🤖 AI Summary
Current structure-based drug design (SBDD) methods typically treat molecular graphs (discrete modality) and 3D coordinates (continuous modality) separately, neglecting their intrinsic multimodal coupling and causal dependencies—thereby compromising the chemical validity and binding efficacy of generated molecules. To address this, we propose the first causally aware hybrid-modal generative framework that jointly models graph topology and 3D conformation, explicitly enforcing inter-modal causal constraints. Our approach innovatively integrates an autoregressive Transformer for graph generation with a 3D diffusion model for coordinate sampling, and introduces a protein–ligand hybrid sequence encoding scheme to ensure causal alignment across modalities.
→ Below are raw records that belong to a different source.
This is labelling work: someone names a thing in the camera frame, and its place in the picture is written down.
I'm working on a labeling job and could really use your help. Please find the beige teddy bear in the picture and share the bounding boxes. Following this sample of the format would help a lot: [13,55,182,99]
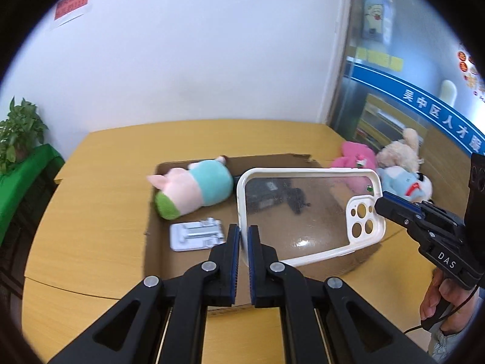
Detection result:
[376,127,423,173]

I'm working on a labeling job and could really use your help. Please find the light blue plush toy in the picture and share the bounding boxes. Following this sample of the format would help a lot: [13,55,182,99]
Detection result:
[377,166,432,203]

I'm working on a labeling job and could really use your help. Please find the person's right hand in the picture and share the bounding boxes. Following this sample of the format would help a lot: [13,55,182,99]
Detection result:
[419,268,483,335]

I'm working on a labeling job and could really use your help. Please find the green potted plant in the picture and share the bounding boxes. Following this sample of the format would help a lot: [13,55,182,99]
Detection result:
[1,98,48,175]

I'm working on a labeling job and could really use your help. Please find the clear white phone case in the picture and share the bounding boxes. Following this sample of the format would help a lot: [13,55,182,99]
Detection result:
[236,168,386,266]

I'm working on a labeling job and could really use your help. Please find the red paper wall sign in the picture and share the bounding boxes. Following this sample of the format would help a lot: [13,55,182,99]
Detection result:
[50,0,93,29]

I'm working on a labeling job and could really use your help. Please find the pig plush toy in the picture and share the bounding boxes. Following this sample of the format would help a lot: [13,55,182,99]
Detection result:
[147,156,233,220]

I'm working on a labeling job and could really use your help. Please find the black camera box right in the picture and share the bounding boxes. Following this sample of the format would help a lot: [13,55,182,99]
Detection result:
[464,153,485,237]

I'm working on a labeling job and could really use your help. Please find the brown cardboard box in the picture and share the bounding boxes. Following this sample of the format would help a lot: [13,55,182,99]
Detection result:
[144,154,381,307]

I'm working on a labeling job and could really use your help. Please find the black sunglasses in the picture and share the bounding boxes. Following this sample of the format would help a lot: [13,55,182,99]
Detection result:
[286,187,311,214]

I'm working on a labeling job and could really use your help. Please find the pink plush toy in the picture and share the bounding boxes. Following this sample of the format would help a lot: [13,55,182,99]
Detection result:
[328,140,378,196]

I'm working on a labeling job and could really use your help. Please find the green cloth covered stand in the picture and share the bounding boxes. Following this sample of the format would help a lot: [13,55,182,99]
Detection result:
[0,143,66,243]

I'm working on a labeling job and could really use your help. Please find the black product box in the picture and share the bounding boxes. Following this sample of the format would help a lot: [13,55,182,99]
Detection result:
[245,177,292,214]
Evaluated on the CrossDocked2020 benchmark, our method achieves state-of-the-art performance, outperforming all existing approaches in molecular validity, conformational diversity, and consistency with docking affinity predictions.
📝 Abstract
Structure-based drug design (SBDD) is a critical task in drug discovery, requiring the generation of molecular information across two distinct modalities: discrete molecular graphs and continuous 3D coordinates. However, existing SBDD methods often overlook two key challenges: (1) the multi-modal nature of this task and (2) the causal relationship between these modalities, limiting their plausibility and performance. To address both challenges, we propose TransDiffSBDD, an integrated framework combining autoregressive transformers and diffusion models for SBDD. Specifically, the autoregressive transformer models discrete molecular information, while the diffusion model samples continuous distributions, effectively resolving the first challenge. To address the second challenge, we design a hybrid-modal sequence for protein-ligand complexes that explicitly respects the causality between modalities. Experiments on the CrossDocked2020 benchmark demonstrate that TransDiffSBDD outperforms existing baselines.